Biten, yiten başlangıçların. Sen de her günün doğumuyla bir diğerine uyandırıyorsun kendini. Bu sefer farklı olabilir diyerek. Bu yeni, kıyas götürmez. İnan, düşle, olumla. Ne çok kabulle ne çok arınmayla başlanan yeni. Sonra bir dolanıyor ayağına nasıl ya yine mi, hani farklı olacaktı derken buluyorsun kendini. Ne zor gelirki insana, inanmayı bırakmak kadar. Hayal kurmaktan vazgeçmek, umudunu yitirmek…

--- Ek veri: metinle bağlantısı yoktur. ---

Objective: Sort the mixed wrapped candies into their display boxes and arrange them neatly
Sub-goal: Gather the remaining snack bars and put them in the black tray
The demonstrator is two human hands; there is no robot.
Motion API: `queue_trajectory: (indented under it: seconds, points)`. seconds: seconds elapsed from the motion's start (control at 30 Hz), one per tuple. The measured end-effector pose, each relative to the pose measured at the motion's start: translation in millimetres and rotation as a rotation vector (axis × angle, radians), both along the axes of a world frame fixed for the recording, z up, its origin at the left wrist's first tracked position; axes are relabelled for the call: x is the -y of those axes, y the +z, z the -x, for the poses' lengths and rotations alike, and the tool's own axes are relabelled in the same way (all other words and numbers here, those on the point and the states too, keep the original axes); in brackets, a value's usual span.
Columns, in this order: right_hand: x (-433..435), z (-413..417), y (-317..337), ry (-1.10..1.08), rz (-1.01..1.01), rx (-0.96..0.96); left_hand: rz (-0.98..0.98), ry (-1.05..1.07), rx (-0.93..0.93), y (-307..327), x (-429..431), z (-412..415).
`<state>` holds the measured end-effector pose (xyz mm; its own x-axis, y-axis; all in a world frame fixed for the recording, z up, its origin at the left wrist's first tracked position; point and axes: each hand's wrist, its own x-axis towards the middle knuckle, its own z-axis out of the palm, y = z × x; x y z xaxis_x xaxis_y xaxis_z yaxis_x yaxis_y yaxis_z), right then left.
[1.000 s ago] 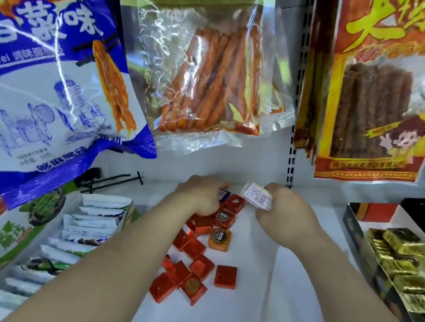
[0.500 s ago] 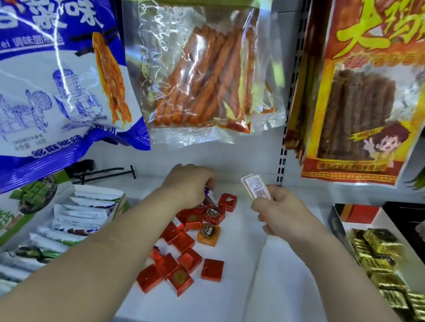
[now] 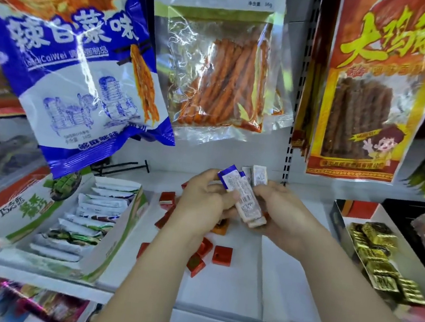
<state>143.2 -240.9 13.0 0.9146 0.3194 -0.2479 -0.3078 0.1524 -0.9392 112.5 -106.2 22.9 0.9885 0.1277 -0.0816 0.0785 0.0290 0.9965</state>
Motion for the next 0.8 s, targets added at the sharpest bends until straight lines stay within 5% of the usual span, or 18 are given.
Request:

Belki de bırakman gereken beklentilerin. Sadece ne getirecek zaman, ne öğretiyor sana. Bu merakın izini sürmek. Vazgeçtiklerin peşinde koştuklarından daha kıymetli. Geride bırakarak ilerleyebiliyorsun. Her bir adımınla her bir karışı geride bıraka bıraka. Ama orayı deneyimlemenin verdiği mutlulukla. Geçtin bu yollardan. Biliyorsun. Bilmediklerine doğru emin adımlarla. Yalnız değilsin. Tek yolcu sen değilsin. Yolun kimlere denk düşecek. Neden karşılaştın bilmiyorsun. Ama adımladıkça öğreneceksin. Sadece devam et. Durup yorulmaların, soluklanmaların da yolculuktan. Keyfini çıkar. Korkmanın da heyecanın da mutluluğun da…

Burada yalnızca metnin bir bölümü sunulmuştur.